* _Work order_
Nothing but the lines from the start of the records below through the line that has "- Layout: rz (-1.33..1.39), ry" should appear, each exactly as given.

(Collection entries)
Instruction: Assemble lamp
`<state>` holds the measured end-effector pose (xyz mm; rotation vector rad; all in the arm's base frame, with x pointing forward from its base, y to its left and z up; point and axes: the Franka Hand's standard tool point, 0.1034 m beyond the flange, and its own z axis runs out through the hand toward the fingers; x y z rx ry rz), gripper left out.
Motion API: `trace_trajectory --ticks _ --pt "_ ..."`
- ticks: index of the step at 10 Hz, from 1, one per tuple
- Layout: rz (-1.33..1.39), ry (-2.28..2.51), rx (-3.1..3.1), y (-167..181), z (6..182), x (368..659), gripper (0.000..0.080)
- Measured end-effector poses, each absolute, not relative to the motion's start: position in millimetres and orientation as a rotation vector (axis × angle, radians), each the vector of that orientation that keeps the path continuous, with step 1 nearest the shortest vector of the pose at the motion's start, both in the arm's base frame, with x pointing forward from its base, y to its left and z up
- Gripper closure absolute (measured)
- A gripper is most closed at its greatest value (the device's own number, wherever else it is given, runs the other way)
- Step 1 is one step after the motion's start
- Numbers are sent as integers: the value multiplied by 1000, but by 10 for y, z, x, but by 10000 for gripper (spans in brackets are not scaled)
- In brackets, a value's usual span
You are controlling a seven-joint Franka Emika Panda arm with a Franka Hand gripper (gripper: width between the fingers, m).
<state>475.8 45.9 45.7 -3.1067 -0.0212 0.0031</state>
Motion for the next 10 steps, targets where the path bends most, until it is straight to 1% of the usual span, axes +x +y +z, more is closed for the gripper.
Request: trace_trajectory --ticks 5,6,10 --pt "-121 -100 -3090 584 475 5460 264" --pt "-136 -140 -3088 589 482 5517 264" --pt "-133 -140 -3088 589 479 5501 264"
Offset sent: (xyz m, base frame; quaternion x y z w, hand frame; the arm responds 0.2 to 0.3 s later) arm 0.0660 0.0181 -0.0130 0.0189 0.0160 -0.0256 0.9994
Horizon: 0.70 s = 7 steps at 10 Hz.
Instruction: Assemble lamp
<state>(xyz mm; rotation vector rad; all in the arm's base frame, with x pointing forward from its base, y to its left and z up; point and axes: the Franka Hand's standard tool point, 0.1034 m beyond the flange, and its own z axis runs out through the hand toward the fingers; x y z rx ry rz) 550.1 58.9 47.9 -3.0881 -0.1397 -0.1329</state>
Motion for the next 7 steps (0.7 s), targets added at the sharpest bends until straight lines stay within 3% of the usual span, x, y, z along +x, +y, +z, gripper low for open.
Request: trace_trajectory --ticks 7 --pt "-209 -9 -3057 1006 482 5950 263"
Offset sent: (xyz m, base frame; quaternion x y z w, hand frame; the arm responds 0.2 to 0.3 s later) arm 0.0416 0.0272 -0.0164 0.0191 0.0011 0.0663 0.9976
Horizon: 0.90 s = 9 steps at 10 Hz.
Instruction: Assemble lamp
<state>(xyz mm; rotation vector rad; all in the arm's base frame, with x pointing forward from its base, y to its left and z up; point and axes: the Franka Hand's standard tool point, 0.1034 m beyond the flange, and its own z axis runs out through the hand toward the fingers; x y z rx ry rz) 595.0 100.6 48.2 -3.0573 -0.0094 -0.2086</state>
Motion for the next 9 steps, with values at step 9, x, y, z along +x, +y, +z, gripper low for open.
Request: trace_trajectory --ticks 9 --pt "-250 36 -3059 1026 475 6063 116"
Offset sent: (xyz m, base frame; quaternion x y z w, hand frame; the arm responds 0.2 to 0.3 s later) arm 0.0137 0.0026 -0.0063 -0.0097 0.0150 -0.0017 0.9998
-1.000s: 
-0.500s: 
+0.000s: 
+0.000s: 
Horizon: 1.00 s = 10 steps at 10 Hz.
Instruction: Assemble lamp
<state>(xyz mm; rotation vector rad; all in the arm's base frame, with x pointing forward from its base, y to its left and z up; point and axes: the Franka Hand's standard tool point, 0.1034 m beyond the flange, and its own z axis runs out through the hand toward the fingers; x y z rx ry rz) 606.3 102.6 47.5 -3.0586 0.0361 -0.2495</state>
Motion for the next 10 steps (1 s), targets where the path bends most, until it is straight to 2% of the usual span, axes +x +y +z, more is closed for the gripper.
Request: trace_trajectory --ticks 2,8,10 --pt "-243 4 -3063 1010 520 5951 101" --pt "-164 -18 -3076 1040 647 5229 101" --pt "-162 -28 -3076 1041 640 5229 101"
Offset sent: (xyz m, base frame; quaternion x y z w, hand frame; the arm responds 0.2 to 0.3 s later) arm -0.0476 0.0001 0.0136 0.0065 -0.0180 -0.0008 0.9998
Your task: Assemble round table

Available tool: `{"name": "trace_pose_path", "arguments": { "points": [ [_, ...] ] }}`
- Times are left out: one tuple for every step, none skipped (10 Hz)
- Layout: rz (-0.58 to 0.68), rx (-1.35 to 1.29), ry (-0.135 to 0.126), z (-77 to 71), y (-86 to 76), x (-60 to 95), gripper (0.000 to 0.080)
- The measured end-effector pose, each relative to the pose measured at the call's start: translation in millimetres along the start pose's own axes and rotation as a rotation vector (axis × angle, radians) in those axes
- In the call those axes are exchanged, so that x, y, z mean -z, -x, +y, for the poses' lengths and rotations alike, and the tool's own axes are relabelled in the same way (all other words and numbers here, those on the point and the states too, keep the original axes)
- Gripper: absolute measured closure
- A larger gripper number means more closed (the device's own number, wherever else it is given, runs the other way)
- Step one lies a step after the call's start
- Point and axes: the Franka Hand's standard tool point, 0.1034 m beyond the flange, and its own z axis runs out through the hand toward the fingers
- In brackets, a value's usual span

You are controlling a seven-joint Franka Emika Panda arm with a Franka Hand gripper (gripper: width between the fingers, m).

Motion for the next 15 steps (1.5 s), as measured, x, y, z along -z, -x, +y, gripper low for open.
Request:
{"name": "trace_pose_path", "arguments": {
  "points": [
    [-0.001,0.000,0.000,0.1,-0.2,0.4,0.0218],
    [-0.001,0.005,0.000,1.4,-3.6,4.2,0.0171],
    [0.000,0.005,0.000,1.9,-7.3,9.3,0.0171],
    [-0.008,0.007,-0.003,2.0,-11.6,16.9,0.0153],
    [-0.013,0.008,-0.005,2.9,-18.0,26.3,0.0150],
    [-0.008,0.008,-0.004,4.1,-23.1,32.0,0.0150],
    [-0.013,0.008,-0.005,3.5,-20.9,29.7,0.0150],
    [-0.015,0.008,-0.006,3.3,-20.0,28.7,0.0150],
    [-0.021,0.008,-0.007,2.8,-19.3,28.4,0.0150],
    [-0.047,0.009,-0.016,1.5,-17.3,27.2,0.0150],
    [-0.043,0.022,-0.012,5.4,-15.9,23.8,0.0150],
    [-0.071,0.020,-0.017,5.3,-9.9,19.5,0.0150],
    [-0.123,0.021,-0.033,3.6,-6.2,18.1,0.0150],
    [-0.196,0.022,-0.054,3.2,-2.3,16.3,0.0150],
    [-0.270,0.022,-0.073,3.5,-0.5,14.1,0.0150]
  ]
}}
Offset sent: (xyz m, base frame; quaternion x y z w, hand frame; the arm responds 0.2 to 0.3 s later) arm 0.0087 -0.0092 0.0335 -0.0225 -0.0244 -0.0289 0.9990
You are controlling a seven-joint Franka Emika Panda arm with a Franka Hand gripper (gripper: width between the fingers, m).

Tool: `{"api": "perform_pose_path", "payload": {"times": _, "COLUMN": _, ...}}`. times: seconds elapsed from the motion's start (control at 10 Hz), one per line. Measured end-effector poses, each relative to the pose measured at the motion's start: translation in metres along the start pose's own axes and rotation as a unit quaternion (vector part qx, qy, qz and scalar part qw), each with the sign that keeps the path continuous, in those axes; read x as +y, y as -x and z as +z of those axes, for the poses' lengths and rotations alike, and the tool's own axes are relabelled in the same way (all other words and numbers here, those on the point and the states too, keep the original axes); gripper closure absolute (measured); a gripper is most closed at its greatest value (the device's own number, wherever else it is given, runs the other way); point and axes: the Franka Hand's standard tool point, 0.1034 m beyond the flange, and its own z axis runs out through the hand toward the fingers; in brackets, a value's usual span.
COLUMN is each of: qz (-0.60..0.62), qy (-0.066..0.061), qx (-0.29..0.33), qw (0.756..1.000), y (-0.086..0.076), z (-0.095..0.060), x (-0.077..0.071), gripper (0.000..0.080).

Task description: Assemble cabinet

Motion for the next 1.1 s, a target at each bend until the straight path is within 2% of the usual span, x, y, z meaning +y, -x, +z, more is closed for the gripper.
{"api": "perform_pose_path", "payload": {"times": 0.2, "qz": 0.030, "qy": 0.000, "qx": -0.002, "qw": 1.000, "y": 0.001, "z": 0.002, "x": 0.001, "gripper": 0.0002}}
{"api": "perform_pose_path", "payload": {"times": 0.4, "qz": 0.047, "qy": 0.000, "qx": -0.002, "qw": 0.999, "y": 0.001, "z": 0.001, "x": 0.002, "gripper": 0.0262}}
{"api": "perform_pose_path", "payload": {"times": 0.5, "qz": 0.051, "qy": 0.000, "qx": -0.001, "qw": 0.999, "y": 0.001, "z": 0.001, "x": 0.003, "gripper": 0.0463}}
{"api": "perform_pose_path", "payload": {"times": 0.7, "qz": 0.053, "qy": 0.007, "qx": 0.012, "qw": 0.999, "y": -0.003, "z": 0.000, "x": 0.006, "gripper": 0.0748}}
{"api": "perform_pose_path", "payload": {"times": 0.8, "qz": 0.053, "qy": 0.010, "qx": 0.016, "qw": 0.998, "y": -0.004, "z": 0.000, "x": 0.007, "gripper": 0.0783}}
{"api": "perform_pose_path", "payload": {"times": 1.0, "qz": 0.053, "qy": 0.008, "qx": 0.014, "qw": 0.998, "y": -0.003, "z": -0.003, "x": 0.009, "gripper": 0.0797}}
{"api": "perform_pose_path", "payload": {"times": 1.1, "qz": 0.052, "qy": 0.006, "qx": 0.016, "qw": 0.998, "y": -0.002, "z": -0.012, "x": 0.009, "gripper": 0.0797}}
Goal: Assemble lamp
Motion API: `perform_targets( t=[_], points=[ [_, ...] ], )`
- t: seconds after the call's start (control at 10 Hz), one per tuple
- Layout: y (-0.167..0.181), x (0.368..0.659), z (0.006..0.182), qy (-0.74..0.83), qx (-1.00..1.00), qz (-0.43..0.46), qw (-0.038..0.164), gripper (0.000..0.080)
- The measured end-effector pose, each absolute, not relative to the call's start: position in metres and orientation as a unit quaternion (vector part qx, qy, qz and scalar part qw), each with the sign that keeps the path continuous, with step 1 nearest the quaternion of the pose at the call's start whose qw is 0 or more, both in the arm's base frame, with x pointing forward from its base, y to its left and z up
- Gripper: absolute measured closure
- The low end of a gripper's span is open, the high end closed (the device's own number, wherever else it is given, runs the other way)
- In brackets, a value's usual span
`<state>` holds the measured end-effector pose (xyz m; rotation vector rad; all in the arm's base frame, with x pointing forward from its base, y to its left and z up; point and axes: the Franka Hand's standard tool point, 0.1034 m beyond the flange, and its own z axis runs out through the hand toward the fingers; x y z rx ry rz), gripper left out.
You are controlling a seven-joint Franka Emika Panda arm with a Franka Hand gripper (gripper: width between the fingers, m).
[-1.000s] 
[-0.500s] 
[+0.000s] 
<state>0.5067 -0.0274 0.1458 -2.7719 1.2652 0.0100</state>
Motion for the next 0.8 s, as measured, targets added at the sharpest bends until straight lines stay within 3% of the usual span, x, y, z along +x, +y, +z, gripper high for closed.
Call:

* _Exercise answer_
Instruction: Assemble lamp
`<state>` holds the measured end-effector pose (xyz mm; rotation vector rad; all in the arm's base frame, with x pointing forward from its base, y to its left and z up; point and axes: the Franka Hand's standard tool point, 0.1034 m beyond the flange, and its own z axis runs out through the hand toward the fingers; x y z rx ry rz), gripper left out.
Motion API: `trace_trajectory --ticks _ --pt "_ ..."`
- ticks: index of the step at 10 Hz, from 1, one per tuple
- Layout: rz (-1.33..1.39), ry (-2.28..2.51), rx (-3.1..3.1), y (-167..181), z (6..182), x (368..659), gripper (0.000..0.080)

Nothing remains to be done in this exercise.